Sunday 3 February 2013

Small Stones

Over January I've been doing the Mindful Writing Challenge organised by Writing Our Way Home. Each day I've been writing a Small Stone - a short piece of writing capturing a moment. The challenge has been to notice, as much as it has been too communicate. It has really been a challenge, to keep noticing at a time when I've been dealing with some difficult things, but it has allowed me to be 'in the moment' which has been just what I needed. Many thanks to Satyavani Fiona Robyn.

Here they are - just 30 of them, sadly!



Small Stones


Woodfiller turns from ochre to fired clay as I sand. Grit in eyes. Smooth under fingertips.

Rain slides down my dirty velux, pits on the grease, prisms the rooftops.

Light at Four O’clock. We rush to the kitchen window to watch the sunset. Realise it faces East.

Rabbit shit under my fingernails. Creature flicks an ear, tugs a blade of fresh hay with his teeth and snips it into little pieces.

Twelfth Night. I tug at the red ribbon to the Disco Ball. It falls on my head. I push back two mirror tiles onto the dimpled polystyrene sphere. There's silver dust on the mahogany piano. On my fingers. On the yellow cloth.

My friend's two daughters. One has curled around herself like a sea urchin. The other star-jumps.

A sound like tearing paper. A smell of old cabbage. Bunny fart!

A racket of birds hidden by bramble and bracken.

A skewed heart on a dirty white car, part erased by finger streaks.

Planing the gate, gorged with rain, buds on the overhanging tree brush my face.

Grey sky. Black tree skeletons. Ginger tom purring. A quartet plays late Mozart.

Flirting has done what chocolate could not do. What yoga could not do. What Bach could not do. I may sleep tonight.

Service station. Late. I’m the only person in Costa. Cellophane rustles and squeaks as shelves are stacked. Cardboard is torn. Cups clatter.

Air has formed contours within a frozen puddle. The man walking behind me breaks his step, swings out a leg and smashes it with his trainer.

Snow on the fields. The lake, black and white, moving and still. Aching thighs. Coffee. Christmas Cake in January.

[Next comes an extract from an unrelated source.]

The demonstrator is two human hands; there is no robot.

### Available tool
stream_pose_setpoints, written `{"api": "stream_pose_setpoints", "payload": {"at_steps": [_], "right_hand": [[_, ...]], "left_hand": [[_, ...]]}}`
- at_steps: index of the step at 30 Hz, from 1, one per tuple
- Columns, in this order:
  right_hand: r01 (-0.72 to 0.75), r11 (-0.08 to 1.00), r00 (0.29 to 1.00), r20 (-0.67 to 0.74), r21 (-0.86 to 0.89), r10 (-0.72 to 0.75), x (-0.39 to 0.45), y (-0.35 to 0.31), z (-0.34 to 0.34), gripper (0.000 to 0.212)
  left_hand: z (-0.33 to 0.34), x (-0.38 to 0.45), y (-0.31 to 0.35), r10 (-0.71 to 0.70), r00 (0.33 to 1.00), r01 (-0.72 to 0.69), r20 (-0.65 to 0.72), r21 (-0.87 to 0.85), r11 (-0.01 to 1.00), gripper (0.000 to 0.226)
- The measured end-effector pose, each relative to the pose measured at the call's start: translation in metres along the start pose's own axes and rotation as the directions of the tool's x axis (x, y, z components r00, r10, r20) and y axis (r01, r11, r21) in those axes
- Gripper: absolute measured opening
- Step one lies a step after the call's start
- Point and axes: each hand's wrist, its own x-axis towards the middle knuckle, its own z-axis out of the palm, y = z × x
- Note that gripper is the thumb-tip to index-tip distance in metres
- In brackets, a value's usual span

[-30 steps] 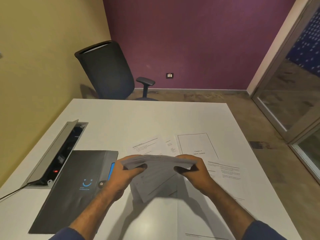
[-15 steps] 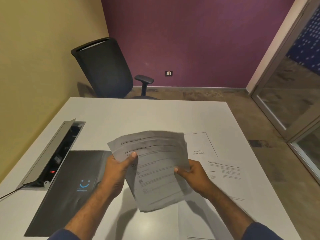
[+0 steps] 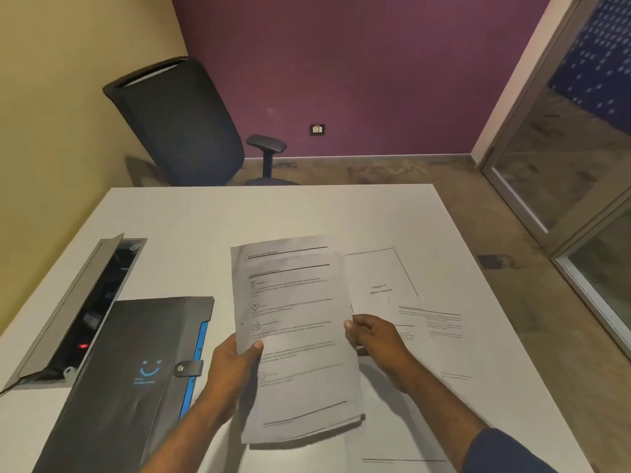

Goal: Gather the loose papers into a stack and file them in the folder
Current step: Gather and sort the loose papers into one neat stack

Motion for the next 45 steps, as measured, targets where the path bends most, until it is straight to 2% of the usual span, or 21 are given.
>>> {"api": "stream_pose_setpoints", "payload": {"at_steps": [2,4,5,7,9,11,13,16,17,19,21,24,28,30,34,38,40,43,45], "right_hand": [[-0.046,0.999,0.971,-0.237,-0.026,0.039,0.006,0.017,-0.015,0.021],[-0.133,0.969,0.894,-0.447,-0.206,0.027,0.01,0.036,-0.035,0.037],[-0.226,0.915,0.856,-0.517,-0.334,0.022,0.012,0.047,-0.046,0.045],[-0.484,0.703,0.787,-0.611,-0.52,0.09,0.012,0.066,-0.063,0.062],[-0.677,0.497,0.696,-0.693,-0.543,0.192,0.008,0.082,-0.071,0.073],[-0.747,0.412,0.642,-0.726,-0.522,0.246,0.004,0.093,-0.073,0.083],[-0.769,0.43,0.612,-0.739,-0.472,0.282,0.004,0.1,-0.076,0.089],[-0.729,0.581,0.605,-0.739,-0.362,0.298,0.004,0.108,-0.084,0.085],[-0.684,0.643,0.628,-0.727,-0.346,0.277,0.004,0.111,-0.087,0.075],[-0.575,0.748,0.67,-0.715,-0.332,0.198,0.001,0.112,-0.094,0.04],[-0.53,0.781,0.663,-0.736,-0.331,0.138,0.0,0.112,-0.106,0.026],[-0.561,0.75,0.626,-0.772,-0.35,0.107,0.0,0.106,-0.13,0.029],[-0.727,0.535,0.583,-0.798,-0.431,0.15,0.0,0.1,-0.156,0.033],[-0.757,0.495,0.568,-0.804,-0.427,0.176,0.001,0.102,-0.159,0.038],[-0.759,0.536,0.541,-0.816,-0.371,0.201,0.005,0.106,-0.159,0.047],[-0.756,0.578,0.52,-0.818,-0.306,0.246,0.006,0.101,-0.16,0.075],[-0.759,0.595,0.499,-0.824,-0.264,0.27,0.006,0.101,-0.159,0.081],[-0.709,0.675,0.506,-0.813,-0.203,0.287,0.006,0.106,-0.154,0.074],[-0.652,0.73,0.55,-0.791,-0.206,0.268,0.004,0.109,-0.147,0.061]], "left_hand": [[-0.005,0.004,-0.001,-0.003,0.999,0.003,-0.047,0.002,1.0,0.023],[-0.011,0.008,-0.005,-0.027,0.996,0.027,-0.08,0.0,1.0,0.024],[-0.013,0.01,-0.007,-0.039,0.995,0.039,-0.089,-0.003,0.999,0.023],[-0.016,0.012,-0.01,-0.049,0.994,0.049,-0.1,-0.001,0.999,0.022],[-0.015,0.012,-0.012,-0.066,0.993,0.067,-0.099,0.008,0.998,0.023],[-0.013,0.011,-0.013,-0.086,0.992,0.087,-0.093,0.013,0.996,0.023],[-0.008,0.01,-0.014,-0.095,0.992,0.097,-0.089,0.021,0.995,0.021],[-0.003,0.008,-0.012,-0.116,0.99,0.118,-0.079,0.025,0.993,0.015],[-0.002,0.008,-0.012,-0.125,0.989,0.128,-0.077,0.025,0.992,0.013],[-0.001,0.008,-0.011,-0.136,0.988,0.138,-0.073,0.028,0.99,0.01],[-0.002,0.008,-0.009,-0.135,0.989,0.137,-0.062,0.034,0.99,0.011],[-0.004,0.008,-0.008,-0.138,0.989,0.14,-0.052,0.042,0.989,0.015],[-0.003,0.009,-0.008,-0.165,0.984,0.167,-0.06,0.041,0.985,0.011],[-0.001,0.009,-0.007,-0.175,0.982,0.178,-0.065,0.041,0.983,0.009],[0.004,0.009,-0.006,-0.173,0.983,0.176,-0.068,0.052,0.983,0.01],[0.008,0.009,-0.005,-0.165,0.984,0.169,-0.065,0.059,0.984,0.011],[0.009,0.009,-0.005,-0.167,0.984,0.17,-0.059,0.054,0.984,0.01],[0.008,0.01,-0.007,-0.168,0.984,0.171,-0.051,0.052,0.984,0.008],[0.007,0.01,-0.009,-0.163,0.985,0.165,-0.053,0.05,0.985,0.009]]}}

A black cat slips through the bars in my gate, rolls onto his back, presses his weight into the concrete, stretches and twists, pawing at the air, then rights himself, runs to the soil and begins to dig….

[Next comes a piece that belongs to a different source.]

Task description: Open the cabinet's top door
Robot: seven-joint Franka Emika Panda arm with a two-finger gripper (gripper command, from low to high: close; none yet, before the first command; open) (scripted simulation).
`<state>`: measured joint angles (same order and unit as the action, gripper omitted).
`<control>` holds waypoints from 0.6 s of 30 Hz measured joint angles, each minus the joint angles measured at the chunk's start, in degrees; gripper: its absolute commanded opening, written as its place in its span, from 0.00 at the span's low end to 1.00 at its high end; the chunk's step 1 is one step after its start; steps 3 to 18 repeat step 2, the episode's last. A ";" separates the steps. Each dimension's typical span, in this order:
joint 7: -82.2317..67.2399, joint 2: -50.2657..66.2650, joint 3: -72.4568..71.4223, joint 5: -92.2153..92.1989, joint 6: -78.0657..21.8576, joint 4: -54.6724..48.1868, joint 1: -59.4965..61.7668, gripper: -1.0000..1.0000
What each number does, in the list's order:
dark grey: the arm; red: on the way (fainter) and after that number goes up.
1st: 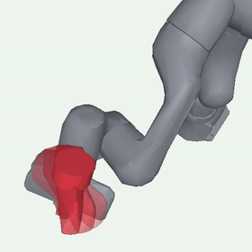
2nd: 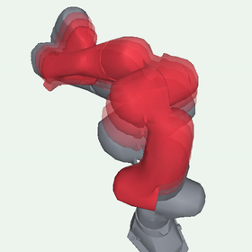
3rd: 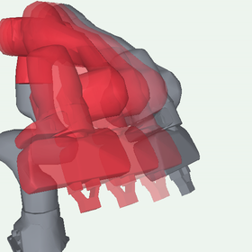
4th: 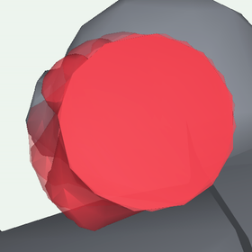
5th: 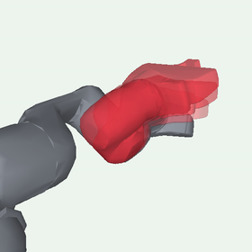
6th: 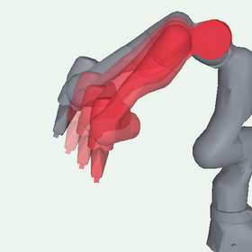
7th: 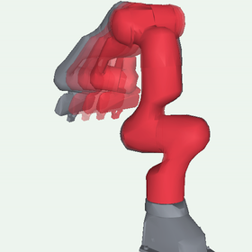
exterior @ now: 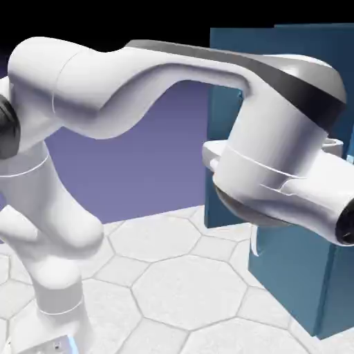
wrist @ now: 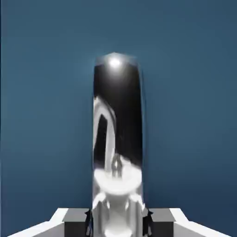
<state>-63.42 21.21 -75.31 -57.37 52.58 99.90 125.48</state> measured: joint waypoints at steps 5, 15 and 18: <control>1.87 3.93 1.89 2.39 -0.34 -3.26 -4.17 0.00; 1.87 3.93 1.89 2.39 -0.34 -3.26 -4.17 0.00; 1.87 3.93 1.89 2.39 -0.34 -3.26 -4.17 0.00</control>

Ice has striped the grass, clinging to the edges and the spine of each blade.

The kitchen floor is scattered with pink tulip petals and stamens - their two long pockets fat with pollen. I’ll sweep them later.

Snow on my black fur shoulder. Rain on the tarmac.

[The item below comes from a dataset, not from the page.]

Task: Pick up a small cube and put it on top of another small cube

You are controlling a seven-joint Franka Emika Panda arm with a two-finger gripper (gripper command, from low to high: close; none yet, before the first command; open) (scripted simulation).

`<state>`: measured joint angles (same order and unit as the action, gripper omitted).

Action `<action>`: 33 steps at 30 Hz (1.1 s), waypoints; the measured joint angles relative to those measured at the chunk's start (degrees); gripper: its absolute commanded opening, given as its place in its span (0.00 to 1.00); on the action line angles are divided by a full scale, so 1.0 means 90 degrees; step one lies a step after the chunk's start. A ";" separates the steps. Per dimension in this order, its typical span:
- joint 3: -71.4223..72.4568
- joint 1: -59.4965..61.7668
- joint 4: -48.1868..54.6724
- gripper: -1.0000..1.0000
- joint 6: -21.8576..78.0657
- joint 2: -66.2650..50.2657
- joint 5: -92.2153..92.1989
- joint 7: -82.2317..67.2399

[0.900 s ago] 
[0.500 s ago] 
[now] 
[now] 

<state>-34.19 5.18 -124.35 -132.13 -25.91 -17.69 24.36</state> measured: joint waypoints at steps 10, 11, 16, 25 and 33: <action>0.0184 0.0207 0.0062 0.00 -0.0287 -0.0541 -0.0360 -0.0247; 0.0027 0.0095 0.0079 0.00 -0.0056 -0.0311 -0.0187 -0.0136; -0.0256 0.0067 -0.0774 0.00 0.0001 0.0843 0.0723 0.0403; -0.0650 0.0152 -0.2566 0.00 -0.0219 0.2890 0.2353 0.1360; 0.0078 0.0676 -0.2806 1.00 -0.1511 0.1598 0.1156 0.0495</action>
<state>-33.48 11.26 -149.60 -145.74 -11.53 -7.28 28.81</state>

The shadow of each terrace is thrown onto the red brick end of the opposite terrace: the precise slope of the roof; two, four, three chimney pots, an aerial.

There are autumn leaves left - those on the pavement dry and torn, those in the gutter turning to mulch.

The pink jasmine, months from flowering, has a crop of bright green leaves. The winter jasmine, dark green waxy stems almost leafless, pushes out bright yellow flowers.

There’s a half full toilet roll stuffed in the pocket of my passenger door. Mum was here.

Raindrop glisten in the crook by the buds of the cherry tree, in the curls of the wrought iron gate, in the knot holes in the fence.

When it comes to getting your own way in crowded car parks, your Landrover Discovery is very big, very powerful and has bull bars, but my car is cheap. Really cheap.

A burger bun has been wrapped round the driver’s door handle of my neighbours silver Astra. The sesame seeds are pale, perfect and distributed uniformly.

A man walks down the street, shirt and jumper, no coat. Crocus leaves spear through damp soil.

She’s had the day off school, is wearing a pale blue onesie, with belly fleece of a paler blue and lilac cuffs. It’s Stitch, she tells me flipping down a cartoon hood, smiling through sapling brown hair and zigzag felt teeth, a smile that is not quite the smile of a child.

Thirty years later I meet Aspergillus fumigatus in the Hacienda apartment of an Arabian scientist. A blue grey fungus with a taste for lung flesh. An old friend.